There are a number of ways to run the tests and generate output. The
most simple one is simply running ``gmake`` with no arguments. This will
compile and run all programs in the tree using a number of different
methods and compare results. Any failures are reported in the output,
but are likely drowned in the other output. Passes are not reported
explicitly.

Somewhat better is running ``gmake TEST=sometest test``, which runs the
specified test and usually adds per-program summaries to the output
(depending on which sometest you use). For example, the ``nightly`` test
explicitly outputs TEST-PASS or TEST-FAIL for every test after each
program. Though these lines are still drowned in the output, it's easy
to grep the output logs in the Output directories.

Even better are the ``report`` and ``report.format`` targets (where
``format`` is one of ``html``, ``csv``, ``text`` or ``graphs``). The
exact contents of the report are dependent on which ``TEST`` you are
running, but the text results are always shown at the end of the run and
the results are always stored in the ``report.<type>.format`` file (when
running with ``TEST=<type>``). The ``report`` also generate a file
called ``report.<type>.raw.out`` containing the output of the entire
test run.

Writing Custom Tests for the test-suite
=======================================

Assuming you can run the test suite, (e.g.
"``gmake TEST=nightly report``" should work), it is really easy to run
optimizations or code generator components against every program in the
tree, collecting statistics or running custom checks for correctness. At
base, this is how the nightly tester works, it's just one example of a
general framework.

Lets say that you have an LLVM optimization pass, and you want to see
how many times it triggers. First thing you should do is add an LLVM
`statistic <ProgrammersManual.html#Statistic>`_ to your pass, which will
tally counts of things you care about.

Following this, you can set up a test and a report that collects these
and formats them for easy viewing. This consists of two files, a
"``test-suite/TEST.XXX.Makefile``" fragment (where XXX is the name of
your test) and a "``test-suite/TEST.XXX.report``" file that indicates
how to format the output into a table. There are many example reports of
various levels of sophistication included with the test suite, and the
framework is very general.

If you are interested in testing an optimization pass, check out the
"libcalls" test as an example.
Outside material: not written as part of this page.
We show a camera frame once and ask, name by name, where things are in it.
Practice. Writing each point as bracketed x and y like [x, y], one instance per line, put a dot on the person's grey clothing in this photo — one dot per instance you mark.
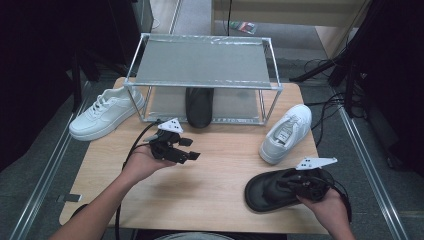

It can be run like this:

.. code-block:: bash

    % cd llvm/projects/test-suite/MultiSource/Benchmarks  # or some other level
    % make TEST=libcalls report

This will do a bunch of stuff, then eventually print a table like this:

::

    Name                                  | total | #exit |
    ...
    FreeBench/analyzer/analyzer           | 51    | 6     |
    FreeBench/fourinarow/fourinarow       | 1     | 1     |
    FreeBench/neural/neural               | 19    | 9     |
    FreeBench/pifft/pifft                 | 5     | 3     |
    MallocBench/cfrac/cfrac               | 1     | *     |
    MallocBench/espresso/espresso         | 52    | 12    |
    MallocBench/gs/gs                     | 4     | *     |
    Prolangs-C/TimberWolfMC/timberwolfmc  | 302   | *     |
    Prolangs-C/agrep/agrep                | 33    | 12    |
    Prolangs-C/allroots/allroots          | *     | *     |
    Prolangs-C/assembler/assembler        | 47    | *     |
    Prolangs-C/bison/mybison              | 74    | *     |
    ...

This basically is grepping the -stats output and displaying it in a
table. You can also use the "TEST=libcalls report.html" target to get
the table in HTML form, similarly for report.csv and report.tex.

The source for this is in ``test-suite/TEST.libcalls.*``. The format is
pretty simple: the Makefile indicates how to run the test (in this case,
"``opt -simplify-libcalls -stats``"), and the report contains one line
for each column of the output. The first value is the header for the
column and the second is the regex to grep the output of the command
for. There are lots of example reports that can do fancy stuff.